What is Catholitarianism, you ask?
It is my own idiosyncratic word for a synthesis of Catholicism and libertarianism, which I believe is absolutely necessary at this point in American history.
Philosophically, the synthesis is all but complete already. It is Christianity alone that really sets forth the concept of free will and defends it as an article of faith. Upon the freedom of the will depends the very existence of morality itself. Many people today are debating the question whether or not one can be “good without God”; the more pressing question to me is how entirely determined beings without a single atom of genuine liberty can ever be considered morally responsible for anything they do. It ought to go without saying as well that a “libertarianism” that does not acknowledge the reality and significance of free will is a fraudulent ideology. Insofar as Catholicism is metaphysically libertarian, and libertarianism acknowledges that freedom is what bestows moral responsibility on human beings, there is a core fundamental agreement.
But what about morality? Doesn’t Catholicism prescribe a very specific and some might say rigid set of moral rules, while libertarianism prescribes nothing at all, declaring simply that you can do anything you like as long as you don’t “harm” anyone? This is a blog for readers who know the difference between serious discussion and the brandishing of childish stereotypes. Catholic morality is far more flexible than the average person, Catholic and non-Catholic, imagines; if it appears otherwise, it is because on those issues on which there can be no flexibility, such as the sanctity of innocent life, this morality will not budge a millimeter. Libertarianism is actually very similar, especially among those who adhere to the non-aggression principle. So both can appreciate the necessity of moral absolutes. I would argue that a non-theistic libertarianism, which, along with all other secular philosophies, cannot convincingly answer the question “why be moral?” is simply an irrational philosophy. But what about a non-libertarian Catholicism?
This brings me to politics. Catholic hostility to libertarianism comes in two main forms: statism and traditionalism. Those who identify themselves as liberal or conservative Catholics believe that either “social justice” or “social order”, respectively, depend upon an active government. Traditionalists identify libertarianism as a product of an anti-Catholic Enlightenment and point to numerous encyclicals condemning liberalism as a political theory, an economic theory, and a social ideal. These ideas can overlap as well.
And yet it is clear to me, especially after reading the political encyclicals of Pope Leo XIII, that libertarianism not only has a place in any discussion or debate about Catholicism and politics, but has a positive role to play. The reality we face is one in which the militant secularism of the state poses a direct threat to religious institutions in general and the Catholic Church in particular. This is not the first period in history in which militant secularism has threatened the Church. The French Revolution was one of the bloodiest examples. Pope Leo XIII himself led the Church at the time of Bismarck’s Kulturkampf. The Cristeros War in Mexico, the Spanish Civil War, and countless communist atrocities against the Church are other examples.

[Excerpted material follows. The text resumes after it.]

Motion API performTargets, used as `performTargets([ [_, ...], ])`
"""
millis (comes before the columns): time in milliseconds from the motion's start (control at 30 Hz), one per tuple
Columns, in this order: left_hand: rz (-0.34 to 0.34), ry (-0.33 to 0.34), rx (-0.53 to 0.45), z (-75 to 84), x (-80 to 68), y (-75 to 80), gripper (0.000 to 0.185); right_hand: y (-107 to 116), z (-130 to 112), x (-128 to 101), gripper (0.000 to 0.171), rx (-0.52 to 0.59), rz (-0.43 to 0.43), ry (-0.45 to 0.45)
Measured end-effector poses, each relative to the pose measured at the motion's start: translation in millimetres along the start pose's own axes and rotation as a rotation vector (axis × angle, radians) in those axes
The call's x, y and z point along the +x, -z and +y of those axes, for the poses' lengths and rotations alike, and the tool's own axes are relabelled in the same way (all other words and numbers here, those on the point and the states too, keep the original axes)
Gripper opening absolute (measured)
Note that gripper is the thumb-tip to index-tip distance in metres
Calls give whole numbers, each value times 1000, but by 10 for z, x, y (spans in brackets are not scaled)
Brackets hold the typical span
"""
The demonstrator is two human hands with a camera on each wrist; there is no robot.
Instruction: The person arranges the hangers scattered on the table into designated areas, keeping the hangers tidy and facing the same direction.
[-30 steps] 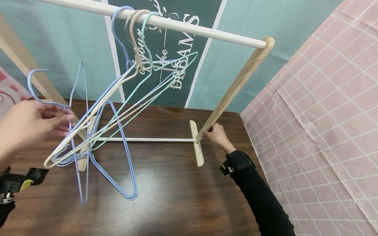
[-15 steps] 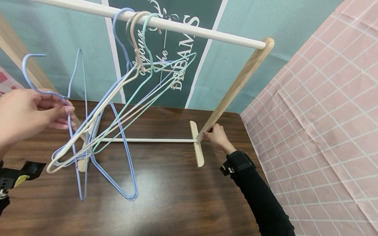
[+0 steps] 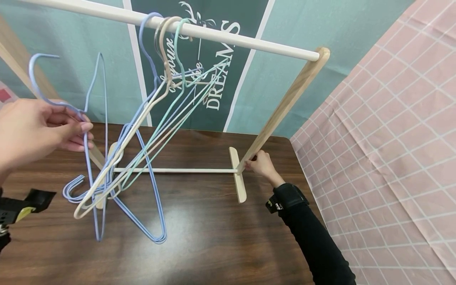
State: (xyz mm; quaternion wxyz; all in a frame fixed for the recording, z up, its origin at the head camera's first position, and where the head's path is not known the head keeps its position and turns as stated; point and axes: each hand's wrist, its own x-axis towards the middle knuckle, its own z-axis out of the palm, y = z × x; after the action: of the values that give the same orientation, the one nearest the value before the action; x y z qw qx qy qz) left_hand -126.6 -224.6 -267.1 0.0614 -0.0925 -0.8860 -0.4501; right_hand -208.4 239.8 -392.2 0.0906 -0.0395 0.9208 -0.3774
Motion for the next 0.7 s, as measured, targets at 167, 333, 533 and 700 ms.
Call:
performTargets([
  [167, 27, -63, 168, 25, 36, 61, 19, 4, -4, -7, 26, 0, 1, -9],
  [333, 48, -94, 315, 65, 101, 90, 20, 11, 2, -14, 25, 20, 0, -19],
  [533, 44, -101, 401, 231, 146, 49, 22, 15, 10, -25, 24, 5, -2, 7],
  [700, 0, -44, 325, 376, 170, 18, 25, 14, 2, -21, 24, -8, -2, 10],
])
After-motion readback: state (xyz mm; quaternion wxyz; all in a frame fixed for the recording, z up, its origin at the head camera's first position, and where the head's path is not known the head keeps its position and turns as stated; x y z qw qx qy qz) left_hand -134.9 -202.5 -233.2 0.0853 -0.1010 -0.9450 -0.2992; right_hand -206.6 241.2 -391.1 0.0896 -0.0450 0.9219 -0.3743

This threat posed by the militantly secular state was therefore very well understood by the Papacy, and this is why it is very easy to detect not only sympathy for countries such as the United States, but direct agreement and affirmation with the same natural law principles that underpin “classical liberalism” or libertarianism. Above all, the Church came to the defense of private property against the threat of socialism and insisted that, to quote Rerum Novarum, “man precedes the State”, and so therefore do his rights. They are not the products of government, but the gifts of God. This is what “classical liberals” believed, even if many modern libertarians style themselves – irrationally – as agnostics or even atheists. The concurrence is the result of the fact that natural law arises out of the Christian tradition. A modern libertarianism severed from its Christian roots is a tragic laceration that this blog hopes to play a part in mending.
So in these troubled times, the libertarian critique of the state is necessary. It must be taken seriously, and to whatever extent possible, integrated into a Catholic worldview. The basic foundation is in fact already there, with metaphysical libertarianism. It also present in the proposition that our dignity as human beings derives not simply from the fact that we are created by God, but that we are created in His image, with a free will. Our dignity and our freedom are inseparably linked, and every assault against our liberty that cannot be completely justified as an absolute necessity for the preservation of social order – and there are too many to count in modern society – is an assault on our dignity. Thus Catholics and libertarians can and ought to unite on a common platform of human dignity.